Figure 3 (above): The top portion of the structure viewer contains a large view of the full PDB structure including header information on the color-coding of the different chains present. In this image the Show Carbohydrates and Ligands checkbox is checked allowing us to see non-protein elements other than water (depicted in white).
Figure 4 (above): Structure views containing antigens depict individual protein chains in separate Jmol windows in the central portion of a structure view window. Contact points are depicted as spheres in the color of the contacted chain. In the example below we can clearly see that the bNAbs heavy chain (blue) has more contact points with the GP120 antigen (red) than the light chain (green) does.
Figure 5 (above): Structures with pre-calculated contact points between bNAbs and antigen will contain a Contact Points table at the bottom of the structure viewer. In this example (3SE9) only a small portion of an extensive table is depicted showing individual contact points between chain G (the GP120 antigen) and chain H (the bNAb’s heavy chain).
Structure files of co crystals (antibody heavy and light chains, antigen) were obtained from the PDB and are depicted on bNAber using Jmol. For each co-crystal structure a large window is provided showing all chains in separate colors. The individual chains are also depicted in smaller individual Jmol windows, facilitating the closer examination of potential binding sites. Contact residues between chains of the co-crystal structure were defined as residues whose C-α atoms are in a proximity of less than 7.5 Å between bNAb and Ag molecules. Contact residues are displayed as spheres in the Jmol structure viewers and listed in the Contact Points table on the bottom of any structure page containing pre-calculated contacts. Structures depicting bNAb molecules without any antigen present contain no pre-computed contacts table or multi-window view.
This tab brings the user to the POSA server page with precalculated results of structure alignments of all pairs of HIV bNAb structures and an interface to perform further analysis.

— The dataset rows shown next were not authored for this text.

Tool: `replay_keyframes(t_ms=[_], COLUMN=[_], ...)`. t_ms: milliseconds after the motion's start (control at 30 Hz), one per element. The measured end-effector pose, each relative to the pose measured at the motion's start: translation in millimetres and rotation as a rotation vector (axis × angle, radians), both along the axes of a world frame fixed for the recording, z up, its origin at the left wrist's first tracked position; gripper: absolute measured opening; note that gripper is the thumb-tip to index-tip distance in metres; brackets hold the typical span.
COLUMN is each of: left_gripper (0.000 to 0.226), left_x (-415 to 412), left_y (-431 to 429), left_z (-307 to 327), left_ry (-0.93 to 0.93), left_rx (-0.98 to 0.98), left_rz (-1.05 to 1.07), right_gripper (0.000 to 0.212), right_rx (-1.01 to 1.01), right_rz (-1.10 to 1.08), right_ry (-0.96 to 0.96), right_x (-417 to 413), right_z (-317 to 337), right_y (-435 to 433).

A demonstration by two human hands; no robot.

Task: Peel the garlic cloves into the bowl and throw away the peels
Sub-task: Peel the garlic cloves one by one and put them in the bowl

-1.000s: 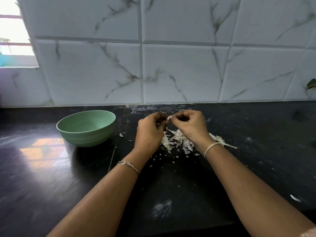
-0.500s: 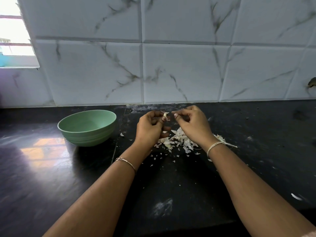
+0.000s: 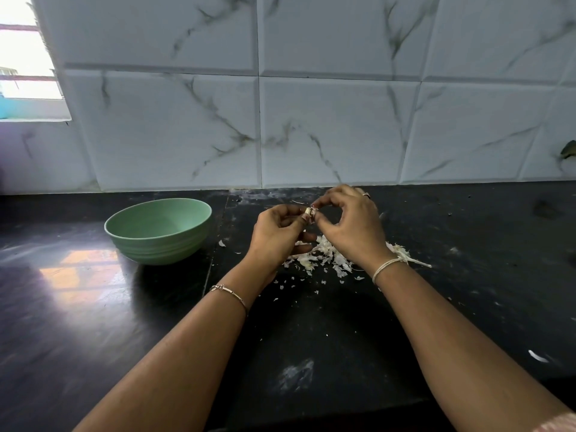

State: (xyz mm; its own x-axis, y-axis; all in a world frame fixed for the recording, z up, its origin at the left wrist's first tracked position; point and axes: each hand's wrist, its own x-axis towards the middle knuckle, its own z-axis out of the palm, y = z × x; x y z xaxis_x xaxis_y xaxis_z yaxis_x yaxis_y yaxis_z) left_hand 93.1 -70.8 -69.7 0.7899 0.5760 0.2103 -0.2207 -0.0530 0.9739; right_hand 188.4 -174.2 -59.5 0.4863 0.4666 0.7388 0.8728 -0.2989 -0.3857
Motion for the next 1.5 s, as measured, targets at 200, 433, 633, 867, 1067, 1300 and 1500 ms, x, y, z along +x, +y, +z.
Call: replay_keyframes(t_ms=[200, 433, 633, 867, 1067, 1300, 1500], left_gripper=[0.014, 0.013, 0.016, 0.013, 0.013, 0.007, 0.004], left_x=[0, -2, 1, 1, 2, -1, -1], left_y=[-1, 2, 5, 5, 7, 8, 8], left_z=[0, 2, 1, -1, -2, -1, -1], left_ry=[0.016, -0.028, -0.042, -0.041, -0.050, -0.049, -0.051], left_rx=[-0.008, -0.084, -0.179, -0.200, -0.201, -0.212, -0.148], left_rz=[-0.015, -0.008, -0.009, -0.013, 0.016, -0.003, 0.000], right_gripper=[0.005, 0.003, 0.017, 0.011, 0.027, 0.019, 0.024], right_rx=[-0.005, -0.045, -0.255, -0.197, -0.186, -0.207, -0.157], right_rz=[-0.050, -0.026, -0.004, -0.137, -0.031, 0.044, 0.038], right_ry=[-0.056, -0.062, 0.087, 0.027, 0.142, 0.214, 0.289], right_x=[0, -1, 2, 2, 7, 10, 8], right_z=[0, 2, 6, 11, 8, 5, 6], right_y=[0, -3, -9, -17, -17, -17, -13])
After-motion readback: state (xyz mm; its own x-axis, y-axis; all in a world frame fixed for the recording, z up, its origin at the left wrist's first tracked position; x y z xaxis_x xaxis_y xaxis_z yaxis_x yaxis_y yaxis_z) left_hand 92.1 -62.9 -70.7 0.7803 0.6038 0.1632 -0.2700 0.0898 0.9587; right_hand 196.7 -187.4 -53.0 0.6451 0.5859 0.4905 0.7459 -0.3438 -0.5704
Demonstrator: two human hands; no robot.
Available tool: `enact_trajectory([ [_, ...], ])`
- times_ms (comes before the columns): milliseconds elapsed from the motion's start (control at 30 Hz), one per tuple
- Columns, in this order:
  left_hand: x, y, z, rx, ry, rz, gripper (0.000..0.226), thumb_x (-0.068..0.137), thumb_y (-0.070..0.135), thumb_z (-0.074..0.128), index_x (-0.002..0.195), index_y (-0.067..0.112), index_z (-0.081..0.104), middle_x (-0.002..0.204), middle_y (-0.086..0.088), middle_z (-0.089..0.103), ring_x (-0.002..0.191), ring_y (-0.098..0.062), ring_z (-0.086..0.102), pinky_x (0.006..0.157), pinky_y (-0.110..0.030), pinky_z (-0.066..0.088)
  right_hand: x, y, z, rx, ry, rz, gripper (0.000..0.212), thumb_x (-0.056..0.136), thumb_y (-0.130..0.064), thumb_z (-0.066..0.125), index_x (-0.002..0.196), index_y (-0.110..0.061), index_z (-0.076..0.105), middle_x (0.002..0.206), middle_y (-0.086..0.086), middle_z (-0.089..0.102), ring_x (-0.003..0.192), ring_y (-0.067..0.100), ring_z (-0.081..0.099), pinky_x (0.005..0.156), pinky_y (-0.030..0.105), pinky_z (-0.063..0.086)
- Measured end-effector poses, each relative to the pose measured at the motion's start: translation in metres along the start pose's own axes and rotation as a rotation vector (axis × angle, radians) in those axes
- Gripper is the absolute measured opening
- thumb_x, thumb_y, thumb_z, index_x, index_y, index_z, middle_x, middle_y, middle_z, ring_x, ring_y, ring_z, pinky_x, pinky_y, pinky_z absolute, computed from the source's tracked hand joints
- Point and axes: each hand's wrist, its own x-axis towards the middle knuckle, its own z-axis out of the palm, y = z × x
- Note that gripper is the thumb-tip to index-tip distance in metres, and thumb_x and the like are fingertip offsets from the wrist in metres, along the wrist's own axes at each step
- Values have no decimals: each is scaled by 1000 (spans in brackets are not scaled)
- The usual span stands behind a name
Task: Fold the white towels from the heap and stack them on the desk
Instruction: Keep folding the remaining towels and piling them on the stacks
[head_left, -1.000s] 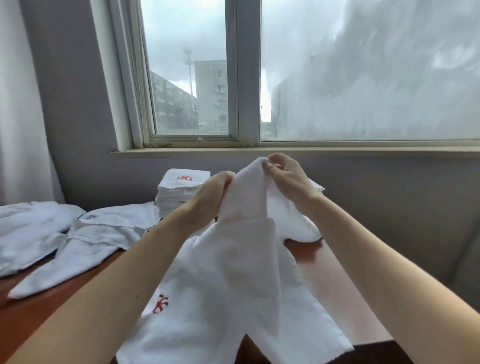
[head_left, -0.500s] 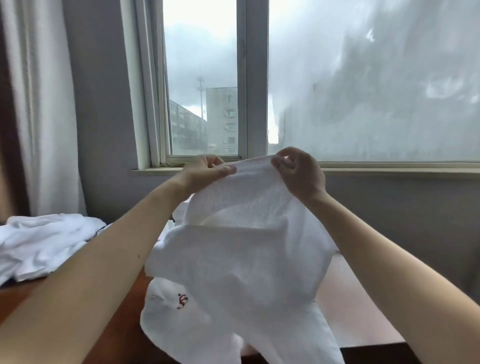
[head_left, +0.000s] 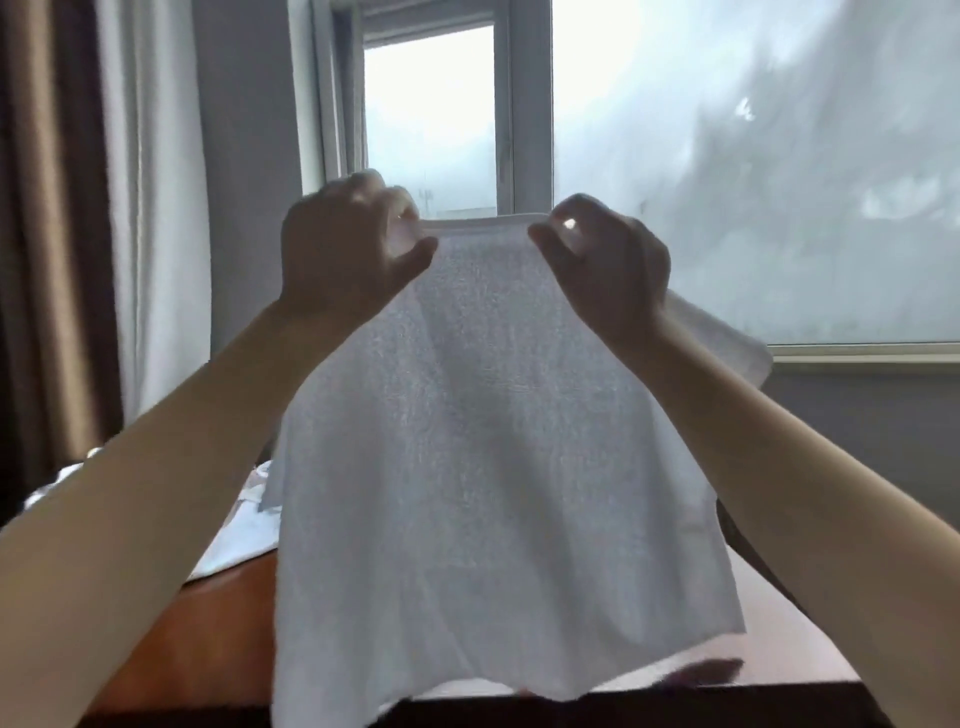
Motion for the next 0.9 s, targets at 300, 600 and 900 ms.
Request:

POSA server for multiple protein structure alignment by partial order graphs was developed previously in our group and provides several tools and interfaces to study structural similarity and diversity between homologous proteins. The superposition is driven by the structural alignment of selected chains – it can be an antigen or Heavy or Light chain of an antibody. At the next step the rest of the pdb chains are superposed and root mean square deviation of C-alpha atoms is calculated for all equivalent atoms. This approach can identify even subtle differences in the binding mode of the antibody and the antigen. The interface presents the aligned sequences and structures in multiple windows, making it easy for users to analyze and compare the structures of antibody-antigen complexes. Independently, access to the precalculated results and to the POSA interface is available from a pull down menu on the summary pages available from the home page followed by manual selection of specific coordinate sets (see the discussion above). Pairs and groups (up to 5) of antibodies can be selected and their multiple structure alignment can be analyzed by the POSA visual interface. Structure comparisons are presented using a novel, multi-window display of protein complexes. Figure 6 shows an example of POSA structure comparisons of bNAbs complexes PDB:2NY7 and PDB:3u7y aligned on the antigen structure.

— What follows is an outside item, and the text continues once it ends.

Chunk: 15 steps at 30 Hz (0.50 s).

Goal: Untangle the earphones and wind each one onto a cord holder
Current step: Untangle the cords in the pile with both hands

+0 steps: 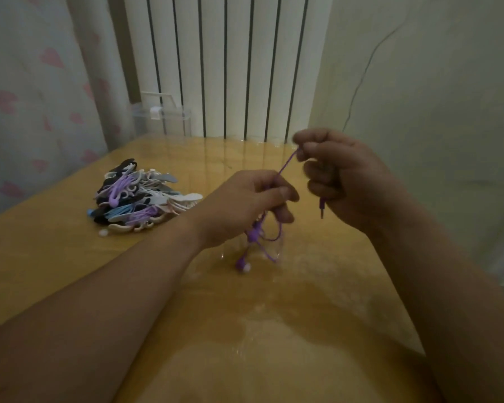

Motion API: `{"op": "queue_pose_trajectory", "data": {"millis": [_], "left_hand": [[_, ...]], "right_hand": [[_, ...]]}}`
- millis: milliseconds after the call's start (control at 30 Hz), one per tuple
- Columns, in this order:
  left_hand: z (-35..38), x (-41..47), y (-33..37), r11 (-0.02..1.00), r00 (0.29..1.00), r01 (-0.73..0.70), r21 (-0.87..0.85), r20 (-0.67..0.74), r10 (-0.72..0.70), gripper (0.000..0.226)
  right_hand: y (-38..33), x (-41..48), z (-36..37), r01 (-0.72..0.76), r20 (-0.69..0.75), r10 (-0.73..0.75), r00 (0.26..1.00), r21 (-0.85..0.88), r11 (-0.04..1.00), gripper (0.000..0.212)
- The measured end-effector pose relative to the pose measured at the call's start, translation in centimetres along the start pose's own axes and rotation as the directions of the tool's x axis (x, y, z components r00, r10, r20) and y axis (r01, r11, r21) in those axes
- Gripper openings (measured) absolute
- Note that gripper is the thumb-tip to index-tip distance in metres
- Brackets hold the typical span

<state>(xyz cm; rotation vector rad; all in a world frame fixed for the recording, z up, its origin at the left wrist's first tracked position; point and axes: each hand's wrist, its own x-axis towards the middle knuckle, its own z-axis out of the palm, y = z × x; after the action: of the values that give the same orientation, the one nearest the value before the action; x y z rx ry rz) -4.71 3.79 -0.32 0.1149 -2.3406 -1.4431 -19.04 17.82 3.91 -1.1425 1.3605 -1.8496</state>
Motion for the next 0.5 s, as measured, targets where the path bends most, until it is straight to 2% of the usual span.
{"op": "queue_pose_trajectory", "data": {"millis": [67,133,167,233,300,333,367,500], "left_hand": [[-0.8,-0.3,-0.4,0.994,0.999,0.033,-0.106,0.004,-0.033,0.017],[-1.7,-0.6,-0.6,0.97,0.996,0.086,-0.226,0.038,-0.079,0.02],[-2.2,-0.7,-0.7,0.957,0.994,0.107,-0.27,0.054,-0.096,0.022],[-2.9,-1.1,-0.9,0.937,0.993,0.118,-0.329,0.043,-0.11,0.023],[-3.4,-1.2,-1.1,0.938,0.992,0.117,-0.325,-0.003,-0.124,0.024],[-3.5,-1.2,-1.1,0.947,0.991,0.118,-0.3,-0.026,-0.131,0.024],[-3.4,-1.2,-1.0,0.954,0.989,0.124,-0.274,-0.042,-0.141,0.024],[-2.6,-1.3,-0.7,0.979,0.988,0.131,-0.159,-0.06,-0.142,0.025]], "right_hand": [[0.0,0.5,-1.4,0.049,-0.193,-0.037,0.98,0.057,0.997,0.017],[0.4,1.0,-3.1,0.067,-0.368,-0.04,0.929,0.06,0.996,0.015],[0.8,1.3,-3.9,0.052,-0.431,-0.045,0.901,0.005,0.999,0.014],[1.3,1.3,-5.0,-0.065,-0.478,-0.096,0.873,-0.309,0.949,0.012],[1.3,0.5,-4.8,-0.204,-0.38,-0.085,0.921,-0.657,0.725,0.011],[1.3,0.1,-4.2,-0.227,-0.312,-0.024,0.95,-0.742,0.631,0.012],[1.4,-0.2,-3.4,-0.216,-0.249,0.026,0.968,-0.779,0.589,0.017],[1.9,-0.8,0.8,-0.03,-0.017,0.027,0.999,-0.785,0.619,0.038]]}}
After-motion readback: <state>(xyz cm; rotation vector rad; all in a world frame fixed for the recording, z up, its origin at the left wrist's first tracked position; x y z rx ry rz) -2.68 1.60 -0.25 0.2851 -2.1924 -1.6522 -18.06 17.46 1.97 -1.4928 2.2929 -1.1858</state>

Figure 6. POSA structural superposition of two antibody-antigen complexes, 3u7y (NIH45-46 Fab in complex with gp120 of 93TH057 HIV-1) and 2NY7 (Broadly Neutralizing CD4-Binding-Site Antibody b12 and gp120) with primary alignment on the antigen gp120 chains. The superposition illustrates the difference between the two antibodies bound to the same epitope, but at different angles relative to the gp120 surface. Separate windows below allow for separate viewing of individual antibodies.POSA Structure Display Examples:
There are 2 frames on POSA structure display page (see example). The top frame shows the corresponding protein sequence information for the protein structures superimposed. The bottom frame shows the three-dimensional superposition of proteins. The protein sequence information in the top frame could be protein sequence (example) or protein structure alignment in text format (example). In the bottom frame, there is one large structure window (with two or more overlaid structures) and several smaller structure windows (with single protein display). The larger window includes structures shown in all smaller windows. Presenting of structures on the large window could be turned on and off. Structures in all window viewers can be synchronized by checking the "Synchronize" box in the bottom of the frame.

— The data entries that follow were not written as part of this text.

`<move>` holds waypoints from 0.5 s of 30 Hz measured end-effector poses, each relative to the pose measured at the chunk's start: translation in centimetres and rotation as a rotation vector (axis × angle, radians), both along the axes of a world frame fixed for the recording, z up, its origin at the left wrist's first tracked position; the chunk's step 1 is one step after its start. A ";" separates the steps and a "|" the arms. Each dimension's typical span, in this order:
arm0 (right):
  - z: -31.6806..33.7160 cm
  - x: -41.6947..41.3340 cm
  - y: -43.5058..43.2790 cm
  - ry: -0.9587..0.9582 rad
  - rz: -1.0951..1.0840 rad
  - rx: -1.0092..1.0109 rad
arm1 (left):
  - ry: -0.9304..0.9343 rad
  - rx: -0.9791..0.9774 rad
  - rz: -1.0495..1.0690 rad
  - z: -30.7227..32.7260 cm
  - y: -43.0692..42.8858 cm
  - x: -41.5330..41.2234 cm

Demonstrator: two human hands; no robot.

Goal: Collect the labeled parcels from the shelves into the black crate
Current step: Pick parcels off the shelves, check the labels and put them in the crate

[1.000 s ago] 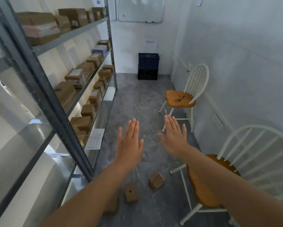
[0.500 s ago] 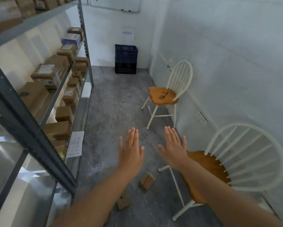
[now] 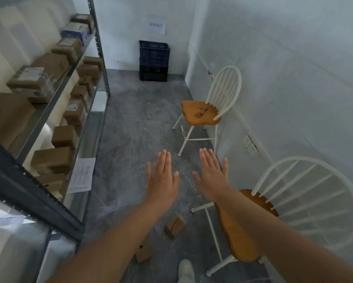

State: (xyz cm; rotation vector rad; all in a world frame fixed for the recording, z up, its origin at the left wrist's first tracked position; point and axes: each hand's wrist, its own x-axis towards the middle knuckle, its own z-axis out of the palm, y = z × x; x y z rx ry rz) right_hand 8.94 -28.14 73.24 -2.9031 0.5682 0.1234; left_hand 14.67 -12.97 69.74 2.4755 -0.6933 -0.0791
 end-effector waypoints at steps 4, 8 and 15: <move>-0.8 2.8 -4.0 0.057 0.049 0.032 | 0.034 0.012 0.080 -1.4 -3.5 1.6; -2.4 5.4 -7.8 0.091 0.093 0.096 | 0.032 0.033 0.114 -3.2 -7.1 3.0; -8.0 7.4 -12.2 0.189 0.199 0.070 | 0.116 0.022 0.233 -8.5 -11.5 3.9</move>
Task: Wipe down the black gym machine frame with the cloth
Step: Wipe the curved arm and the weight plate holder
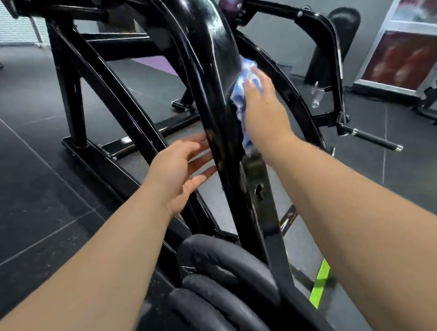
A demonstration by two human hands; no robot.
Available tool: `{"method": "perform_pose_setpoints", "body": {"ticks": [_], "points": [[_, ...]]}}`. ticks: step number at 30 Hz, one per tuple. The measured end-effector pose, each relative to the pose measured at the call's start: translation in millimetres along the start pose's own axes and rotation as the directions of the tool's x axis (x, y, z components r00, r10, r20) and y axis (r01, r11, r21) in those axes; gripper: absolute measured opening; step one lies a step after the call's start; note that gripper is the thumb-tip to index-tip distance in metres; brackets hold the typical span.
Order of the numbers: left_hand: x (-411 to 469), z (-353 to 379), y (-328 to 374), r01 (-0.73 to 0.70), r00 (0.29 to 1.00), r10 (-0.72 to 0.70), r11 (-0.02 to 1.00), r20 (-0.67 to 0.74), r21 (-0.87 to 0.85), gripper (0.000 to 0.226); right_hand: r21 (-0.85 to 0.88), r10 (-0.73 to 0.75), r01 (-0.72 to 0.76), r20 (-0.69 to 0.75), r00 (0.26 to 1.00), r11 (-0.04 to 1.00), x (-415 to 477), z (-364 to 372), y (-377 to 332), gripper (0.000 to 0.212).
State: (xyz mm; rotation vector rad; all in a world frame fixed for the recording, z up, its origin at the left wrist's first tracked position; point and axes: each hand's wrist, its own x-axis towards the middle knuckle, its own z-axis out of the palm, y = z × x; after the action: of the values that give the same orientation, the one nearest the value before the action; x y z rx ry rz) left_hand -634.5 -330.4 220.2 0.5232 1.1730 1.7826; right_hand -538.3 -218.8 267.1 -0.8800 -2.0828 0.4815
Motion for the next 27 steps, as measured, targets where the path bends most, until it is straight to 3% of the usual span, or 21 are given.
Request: {"method": "perform_pose_setpoints", "body": {"ticks": [2, 5, 7, 8, 9, 11, 12, 13, 14, 15, 16, 17, 18, 20, 22, 24, 27], "points": [[0.4, -1.2, -2.4, -0.025, 1.000, 0.025, 0.997, -0.003, 0.067, 0.029, 0.023, 0.128, -0.132, 0.135, 0.983, 0.991, -1.7, -4.3, 23.8, 0.022], [-0.1, -2.8, -2.1, -0.073, 0.997, 0.067, 0.983, 0.040, 0.171, 0.027, -0.040, 0.393, -0.407, 0.360, 0.846, 0.913, -50.9, -8.7, 50.8, 0.034], [-2.6, -3.7, -1.0, -0.096, 0.995, 0.085, 0.971, 0.058, 0.219, 0.027, -0.071, 0.491, -0.510, 0.416, 0.766, 0.857, -55.8, -18.7, 46.1, 0.037], [-3.2, -3.2, -1.2, -0.108, 0.993, 0.096, 0.969, 0.067, 0.222, 0.027, -0.008, 0.555, -0.600, 0.392, 0.734, 0.800, -44.2, -21.4, 30.5, 0.040], [-3.6, -2.6, -1.9, -0.111, 0.993, 0.099, 0.973, 0.069, 0.204, 0.028, 0.189, 0.543, -0.626, 0.352, 0.763, 0.756, -27.4, -22.3, 18.1, 0.040], [-4.8, -2.3, -5.0, -0.098, 0.994, 0.089, 0.984, 0.065, 0.147, 0.030, 0.558, 0.441, -0.507, 0.261, 0.859, 0.658, 3.6, -18.8, 0.5, 0.031], [-4.8, -2.7, -6.9, -0.090, 0.994, 0.082, 0.987, 0.067, 0.135, 0.030, 0.594, 0.403, -0.460, 0.237, 0.884, 0.660, 6.9, -12.1, -3.9, 0.032], [-5.0, -3.8, -8.7, -0.082, 0.995, 0.073, 0.988, 0.067, 0.135, 0.030, 0.560, 0.441, -0.515, 0.274, 0.854, 0.649, 3.3, -5.9, 4.2, 0.038], [-5.9, -4.6, -11.0, -0.074, 0.996, 0.066, 0.988, 0.066, 0.138, 0.030, 0.518, 0.537, -0.649, 0.372, 0.757, 0.557, -7.8, -2.9, 5.0, 0.049], [-5.9, -4.4, -13.0, -0.076, 0.995, 0.067, 0.987, 0.068, 0.143, 0.030, 0.439, 0.651, -0.785, 0.448, 0.613, 0.438, -19.7, 0.4, 16.2, 0.064], [-5.1, -3.8, -15.4, -0.081, 0.995, 0.071, 0.985, 0.068, 0.152, 0.030, 0.354, 0.745, -0.867, 0.454, 0.488, 0.351, -34.3, 1.2, 26.7, 0.072], [-4.6, -2.7, -17.7, -0.086, 0.995, 0.076, 0.983, 0.066, 0.164, 0.030, 0.322, 0.785, -0.885, 0.422, 0.453, 0.338, -50.4, -3.6, 31.5, 0.068], [-3.8, -0.6, -19.9, -0.092, 0.995, 0.083, 0.979, 0.057, 0.183, 0.030, 0.280, 0.771, -0.856, 0.376, 0.515, 0.435, -61.0, -5.1, 38.8, 0.055], [-1.9, 3.5, -22.3, -0.101, 0.995, 0.094, 0.970, 0.043, 0.219, 0.029, 0.262, 0.654, -0.681, 0.193, 0.732, 0.684, -64.6, -8.5, 46.1, 0.036], [-0.5, 4.4, -22.4, -0.089, 0.996, 0.083, 0.972, 0.038, 0.218, 0.028, 0.242, 0.386, -0.394, 0.083, 0.919, 0.887, -61.9, -7.3, 33.7, 0.040], [-1.5, 4.1, -21.3, -0.065, 0.998, 0.061, 0.980, 0.027, 0.186, 0.028, 0.188, 0.111, -0.116, 0.035, 0.993, 0.975, -77.8, -1.0, 21.8, 0.054], [-6.7, 0.1, -19.4, -0.047, 0.998, 0.041, 0.985, 0.040, 0.168, 0.028, 0.027, -0.164, 0.162, 0.121, 0.979, 0.986, -137.4, 5.4, 57.2, 0.062]]}}
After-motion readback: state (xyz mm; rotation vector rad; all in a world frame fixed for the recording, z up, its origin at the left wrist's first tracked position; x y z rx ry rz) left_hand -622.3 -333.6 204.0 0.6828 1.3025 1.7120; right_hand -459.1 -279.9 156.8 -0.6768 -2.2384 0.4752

The PDB file names and chain Ids in the structure windows and in the top frame are named correspondingly. The PDB files are named as "user's initial PDB file name or PDB id", concatenated with "chain Id used in structure superposition" and "segments id" (if user selected some segments for superposition, this is optional).
Structure comparison viewer - POSA
Example 1: Two broadly neutralizing antibodies bound to the same region of gp120 but with different angles:
|PDB ID||Broadly neutralizing antibody||Antigen|
|2NY7||b12, Chains H, L - heavy and light chains (H and L)||ENVELOPE GLYCOPROTEIN GP120||3U7Y||NIH45-46, Chains H, L - HEAVY CHAIN, IG GAMMA-1 CHAIN C REGION; LIGHT CHAIN, IG KAPPA CHAIN C REGION||ENVELOPE GLYCOPROTEIN GP160; FRAGMENT:GP120 CORE (UNP RESIDUES 43-122, 201-303, 325-486);|
In this example, the Heavy chains from 2NY7 and 4JDT are superimposed while Light chains and gp120 chains are added later for structure display. As we can see the Heavy chains and the Light chains are superimposed well but the antigen chain are not.
Now we used the antigen chains for structure superposition and added the antibodies (H, L chains) afterwards (at here). You can see that now the antibodies are not aligned – they bound to the same region of the antigen with slightly different angles.
This tab provides an interface for easy input of data (Figure 4) on a new bNAb. This online form allows the user to submit the defining characteristics of a new bNAb, such as name, donor, journal, germline sequence, etc. For large-scale studies we invite researchers to submit data tables (as a file attachment through the provided interface), which we will upload into the database. Before submission, the form will be validated for required fields as well as for expected values (e.g. neutralization data should be non-negative). Once the form has been validated, the submitted data is put into a temporary holding area, which is periodically validated by the annotator. Once the annotator has validated that the data is not spam, the data is sanitized against MySQL injection attacks and inserted into the database, at which point the new data is automatically displayed on the bNAber web application.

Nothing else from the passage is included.